Une nouvelle forme de magnétisme mise en évidence dans un matériau ultrafin
Une forme de magnétisme récemment proposée, connue sous le nom d’altermagnétisme, pourrait permettre aux chercheurs de concevoir une mémoire informatique plus petite, plus rapide et plus efficace. Des scientifiques ont découvert que le dioxyde de ruthénium, un matériau quantique auparavant considéré comme non magnétique dans sa forme massive, pourrait présenter ce comportement magnétique inhabituel lorsqu’il est préparé sous forme de film ultrafin, ne mesurant que quelques couches atomiques d’épaisseur.
Les physiciens de l’Université Rice, dirigés par Ming Yi, en collaboration avec Bharat Jalan de l’Université du Minnesota et Milan Radovic de l’Institut Paul Scherrer, ont rapporté ces résultats dans la revue Science Advances. Ming Yi a déclaré : « Le dioxyde de ruthénium a été l’un des premiers matériaux proposés comme candidat altermagnétique, mais les études sur sa forme massive n’ont pas révélé de preuves de magnétisme. Notre recherche montre que sa forme ultrafine pourrait être la clé pour le rendre magnétique. »
Pour étudier l’état magnétique du dioxyde de ruthénium ultrafin, les chercheurs ont examiné sa texture de spin, qui décrit comment les moments magnétiques d’un matériau — les spins de ses électrons — sont arrangés dans l’espace. Ces motifs peuvent indiquer si un matériau est magnétique et quel type de magnétisme il présente. L’équipe a mesuré ces motifs à l’aide d’une technique appelée spectroscopie de photoémission angulaire résolue en spin.

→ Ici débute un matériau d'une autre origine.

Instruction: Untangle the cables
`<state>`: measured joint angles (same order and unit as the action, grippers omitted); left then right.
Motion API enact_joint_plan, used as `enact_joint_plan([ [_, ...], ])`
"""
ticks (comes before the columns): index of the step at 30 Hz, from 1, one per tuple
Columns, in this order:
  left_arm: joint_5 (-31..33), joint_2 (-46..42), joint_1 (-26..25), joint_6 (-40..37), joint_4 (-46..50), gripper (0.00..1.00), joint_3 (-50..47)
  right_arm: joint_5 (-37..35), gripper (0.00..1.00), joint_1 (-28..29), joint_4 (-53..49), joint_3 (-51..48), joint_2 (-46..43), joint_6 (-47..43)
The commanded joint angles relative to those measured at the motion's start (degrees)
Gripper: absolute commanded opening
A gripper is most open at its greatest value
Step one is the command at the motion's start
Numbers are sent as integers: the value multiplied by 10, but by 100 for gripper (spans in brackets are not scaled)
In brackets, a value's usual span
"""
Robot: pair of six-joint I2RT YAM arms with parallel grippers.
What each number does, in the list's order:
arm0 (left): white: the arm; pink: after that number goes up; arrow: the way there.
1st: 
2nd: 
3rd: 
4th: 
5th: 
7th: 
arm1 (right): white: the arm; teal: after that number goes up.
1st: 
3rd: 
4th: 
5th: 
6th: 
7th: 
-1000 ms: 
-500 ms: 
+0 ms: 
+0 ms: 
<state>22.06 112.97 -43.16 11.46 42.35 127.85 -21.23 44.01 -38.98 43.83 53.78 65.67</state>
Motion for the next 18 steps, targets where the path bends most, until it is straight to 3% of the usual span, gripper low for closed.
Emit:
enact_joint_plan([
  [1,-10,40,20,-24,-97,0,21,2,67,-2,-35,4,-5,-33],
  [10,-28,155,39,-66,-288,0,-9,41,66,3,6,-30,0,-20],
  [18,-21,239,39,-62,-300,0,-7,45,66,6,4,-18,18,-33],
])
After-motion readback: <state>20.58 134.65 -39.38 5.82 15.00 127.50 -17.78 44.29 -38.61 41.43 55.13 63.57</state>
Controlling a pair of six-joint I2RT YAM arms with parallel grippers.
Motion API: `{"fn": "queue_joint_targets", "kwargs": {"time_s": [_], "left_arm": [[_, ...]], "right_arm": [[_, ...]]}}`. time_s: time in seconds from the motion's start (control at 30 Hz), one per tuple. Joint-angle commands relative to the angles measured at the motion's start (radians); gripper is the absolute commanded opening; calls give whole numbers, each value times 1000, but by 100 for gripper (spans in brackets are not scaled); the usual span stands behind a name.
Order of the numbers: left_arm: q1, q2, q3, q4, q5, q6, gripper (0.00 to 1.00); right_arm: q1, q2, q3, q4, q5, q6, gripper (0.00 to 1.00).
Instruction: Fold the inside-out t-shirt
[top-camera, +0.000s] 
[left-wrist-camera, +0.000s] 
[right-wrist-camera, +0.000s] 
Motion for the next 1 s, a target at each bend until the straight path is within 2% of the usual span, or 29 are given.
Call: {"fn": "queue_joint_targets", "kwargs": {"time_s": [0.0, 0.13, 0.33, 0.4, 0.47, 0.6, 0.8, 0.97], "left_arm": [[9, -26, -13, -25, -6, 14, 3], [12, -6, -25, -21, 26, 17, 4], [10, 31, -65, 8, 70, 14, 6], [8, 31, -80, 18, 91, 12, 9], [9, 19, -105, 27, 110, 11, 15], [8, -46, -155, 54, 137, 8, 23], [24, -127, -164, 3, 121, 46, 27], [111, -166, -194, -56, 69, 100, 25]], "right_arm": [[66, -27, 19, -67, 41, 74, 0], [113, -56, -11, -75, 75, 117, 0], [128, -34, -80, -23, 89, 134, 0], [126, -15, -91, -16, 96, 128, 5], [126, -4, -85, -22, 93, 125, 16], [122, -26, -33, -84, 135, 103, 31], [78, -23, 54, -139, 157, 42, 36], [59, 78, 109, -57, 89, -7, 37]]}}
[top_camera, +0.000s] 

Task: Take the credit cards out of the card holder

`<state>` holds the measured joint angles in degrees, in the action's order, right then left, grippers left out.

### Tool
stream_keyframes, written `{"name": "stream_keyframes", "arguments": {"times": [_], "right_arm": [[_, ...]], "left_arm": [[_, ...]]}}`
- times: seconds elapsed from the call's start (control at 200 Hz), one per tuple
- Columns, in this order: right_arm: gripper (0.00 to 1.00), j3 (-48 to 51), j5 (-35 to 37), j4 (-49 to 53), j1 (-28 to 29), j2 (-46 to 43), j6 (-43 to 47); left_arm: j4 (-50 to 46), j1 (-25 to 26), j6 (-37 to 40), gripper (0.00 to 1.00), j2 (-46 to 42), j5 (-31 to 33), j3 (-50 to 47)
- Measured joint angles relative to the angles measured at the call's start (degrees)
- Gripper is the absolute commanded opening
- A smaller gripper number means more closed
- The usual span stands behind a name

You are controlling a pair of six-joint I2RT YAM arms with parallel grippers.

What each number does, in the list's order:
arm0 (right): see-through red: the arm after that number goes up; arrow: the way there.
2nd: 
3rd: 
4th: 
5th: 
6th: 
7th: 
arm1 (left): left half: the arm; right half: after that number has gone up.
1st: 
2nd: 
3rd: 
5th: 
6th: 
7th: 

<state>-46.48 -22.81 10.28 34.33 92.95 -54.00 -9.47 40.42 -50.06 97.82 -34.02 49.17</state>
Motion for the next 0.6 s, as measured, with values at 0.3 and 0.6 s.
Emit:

Yichen Zhang, premier auteur de l’article et récent diplômé de Rice, a déclaré : « Après avoir analysé nos mes, nous avons constaté que, dans nos conditions expérimentales, le dioxyde de ruthénium présente des textures de spin compatibles avec un magnétisme non conventionnel. Cela suggère que le dioxyde de ruthénium massif et ultrafin, sous les bonnes conditions, pourrait avoir des propriétés magnétiques distinctement différentes. »
Les chercheurs ont également découvert que le comportement de spin inhabituel se manifestait dans des conditions spécifiques, notamment lorsque la structure électronique du dioxyde de ruthénium ultrafin subissait une contrainte de réseau, ce qui exerce une pression sur la structure atomique du matériau. En l’absence de cette contrainte, comme dans la forme massive naturelle du matériau, les spins électroniques ne montraient pas de signes d’altermagnétisme.
« La nature dépendante de la contrainte suggère que nous pourrions utiliser la contrainte de réseau comme un bouton de réglage pour induire ou contrôler l’altermagnétisme », a déclaré Zhang. Cela pourrait s’avérer extrêmement utile pour les architectures de spintronique et de RAM de nouvelle génération.
Ces résultats soulèvent la possibilité que les chercheurs puissent ajuster délibérément la contrainte de réseau pour contrôler le comportement magnétique dans de futurs matériaux électroniques. Un tel contrôle pourrait être précieux pour la spintronique, un domaine qui utilise le spin des électrons ainsi que leur charge électrique pour traiter et stocker des informations.
Les découvertes soulignent également la complexité d’identifier et de décrire le comportement des matériaux quantiques. Le dioxyde de ruthénium a été au centre d’un long débat scientifique, les physiciens essayant de déterminer si sa forme massive était magnétique. Les chercheurs ont finalement convenu que le dioxyde de ruthénium massif ne présente pas de magnétisme.
Ce travail met en lumière comment le changement des dimensions du matériau et l’application d’une contrainte sur sa structure atomique peuvent produire des comportements très différents. Yi a ajouté : « Ce travail montre à quel point ces questions peuvent être complexes. La préparation de matériaux de haute qualité et le protocole de me minutieux ont été essentiels pour observer les propriétés de spin électroniques correctes. »
Cette recherche a été financée par le Département de l’Énergie des États-Unis, l’initiative EPiQS de la Fondation Gordon et Betty Moore, ainsi que la Fondation Robert A. Welch.